Task requirements:
Please show every line in the entries below that includes the word "along".

Exercise materials:
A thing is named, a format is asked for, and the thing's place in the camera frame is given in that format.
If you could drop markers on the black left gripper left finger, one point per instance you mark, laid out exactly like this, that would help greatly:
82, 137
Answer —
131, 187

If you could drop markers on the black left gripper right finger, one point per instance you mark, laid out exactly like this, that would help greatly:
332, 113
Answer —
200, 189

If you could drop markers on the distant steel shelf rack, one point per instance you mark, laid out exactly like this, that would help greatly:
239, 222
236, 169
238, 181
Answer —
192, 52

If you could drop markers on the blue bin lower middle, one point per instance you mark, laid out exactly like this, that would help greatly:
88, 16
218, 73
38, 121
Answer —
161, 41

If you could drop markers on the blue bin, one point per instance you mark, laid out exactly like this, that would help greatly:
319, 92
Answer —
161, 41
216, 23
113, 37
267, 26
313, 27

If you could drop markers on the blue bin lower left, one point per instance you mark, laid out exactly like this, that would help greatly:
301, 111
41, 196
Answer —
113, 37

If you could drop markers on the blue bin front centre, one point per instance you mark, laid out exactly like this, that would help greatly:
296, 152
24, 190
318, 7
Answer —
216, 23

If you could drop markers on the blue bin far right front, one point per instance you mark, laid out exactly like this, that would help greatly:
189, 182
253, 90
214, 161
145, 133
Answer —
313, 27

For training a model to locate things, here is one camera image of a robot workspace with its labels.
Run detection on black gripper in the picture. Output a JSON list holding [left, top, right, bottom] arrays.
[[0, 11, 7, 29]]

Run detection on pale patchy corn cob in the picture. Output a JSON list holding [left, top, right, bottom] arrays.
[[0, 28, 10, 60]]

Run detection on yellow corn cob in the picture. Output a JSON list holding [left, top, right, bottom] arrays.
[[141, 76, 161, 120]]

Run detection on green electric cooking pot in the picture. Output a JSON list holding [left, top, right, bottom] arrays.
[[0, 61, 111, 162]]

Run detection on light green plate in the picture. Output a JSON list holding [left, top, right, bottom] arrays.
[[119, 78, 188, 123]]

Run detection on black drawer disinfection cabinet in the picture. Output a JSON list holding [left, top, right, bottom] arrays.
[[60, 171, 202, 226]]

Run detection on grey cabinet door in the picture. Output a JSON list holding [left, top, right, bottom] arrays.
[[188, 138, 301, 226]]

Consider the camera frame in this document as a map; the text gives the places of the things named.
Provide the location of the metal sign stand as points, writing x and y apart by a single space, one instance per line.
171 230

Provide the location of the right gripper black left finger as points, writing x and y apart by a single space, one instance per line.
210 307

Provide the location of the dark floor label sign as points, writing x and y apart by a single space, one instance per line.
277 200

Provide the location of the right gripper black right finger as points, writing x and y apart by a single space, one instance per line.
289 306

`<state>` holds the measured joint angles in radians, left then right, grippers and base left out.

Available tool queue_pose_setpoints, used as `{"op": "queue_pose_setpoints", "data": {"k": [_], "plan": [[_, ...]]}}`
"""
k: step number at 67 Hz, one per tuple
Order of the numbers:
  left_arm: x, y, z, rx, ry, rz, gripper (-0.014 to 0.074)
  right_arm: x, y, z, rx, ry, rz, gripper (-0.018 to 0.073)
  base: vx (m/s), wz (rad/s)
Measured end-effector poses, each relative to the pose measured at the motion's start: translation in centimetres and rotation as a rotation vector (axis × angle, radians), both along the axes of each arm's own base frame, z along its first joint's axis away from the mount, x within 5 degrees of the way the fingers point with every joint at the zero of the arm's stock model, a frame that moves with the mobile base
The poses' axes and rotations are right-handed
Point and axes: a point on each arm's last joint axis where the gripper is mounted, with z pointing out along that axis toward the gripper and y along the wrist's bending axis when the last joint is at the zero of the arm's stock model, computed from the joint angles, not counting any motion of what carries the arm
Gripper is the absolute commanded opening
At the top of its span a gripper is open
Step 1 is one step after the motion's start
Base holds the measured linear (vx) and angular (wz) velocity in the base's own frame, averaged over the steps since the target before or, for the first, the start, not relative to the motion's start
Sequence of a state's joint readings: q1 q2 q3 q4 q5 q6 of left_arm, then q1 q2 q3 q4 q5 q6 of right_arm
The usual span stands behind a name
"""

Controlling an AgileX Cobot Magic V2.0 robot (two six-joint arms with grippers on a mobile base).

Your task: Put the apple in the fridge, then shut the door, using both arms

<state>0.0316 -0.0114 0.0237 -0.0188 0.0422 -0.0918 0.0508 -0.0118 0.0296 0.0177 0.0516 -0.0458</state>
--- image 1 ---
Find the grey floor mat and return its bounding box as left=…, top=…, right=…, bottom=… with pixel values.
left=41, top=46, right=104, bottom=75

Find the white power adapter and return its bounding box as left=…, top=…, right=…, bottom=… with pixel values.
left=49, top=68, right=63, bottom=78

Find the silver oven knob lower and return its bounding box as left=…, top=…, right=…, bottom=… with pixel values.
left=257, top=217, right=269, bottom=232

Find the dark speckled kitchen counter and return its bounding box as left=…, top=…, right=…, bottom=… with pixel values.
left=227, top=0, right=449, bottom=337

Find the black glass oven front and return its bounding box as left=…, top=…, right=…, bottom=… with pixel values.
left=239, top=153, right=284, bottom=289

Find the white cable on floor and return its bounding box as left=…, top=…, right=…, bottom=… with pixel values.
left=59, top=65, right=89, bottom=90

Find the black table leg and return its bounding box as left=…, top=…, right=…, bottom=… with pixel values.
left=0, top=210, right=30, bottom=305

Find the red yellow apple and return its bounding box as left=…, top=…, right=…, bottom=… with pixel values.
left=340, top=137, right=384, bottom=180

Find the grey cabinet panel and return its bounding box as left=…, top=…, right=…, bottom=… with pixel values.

Your response:
Measured end-effector poses, each relative to the pose measured at the motion's start: translation in centimetres and rotation as a rotation vector (axis × angle, radians), both along the axes of each arm's own base frame, z along its first joint's axis away from the mount, x within 5 degrees of the way the fingers point with every joint at the zero of the arm's stock model, a frame that moves with the mobile base
Point and axes: a point on each arm's last joint axis where the gripper is mounted, with z pointing out along that axis toward the gripper and y along the wrist's bending axis when the last joint is at the zero of the arm's stock model, computed from the joint angles, not counting any motion of what carries the arm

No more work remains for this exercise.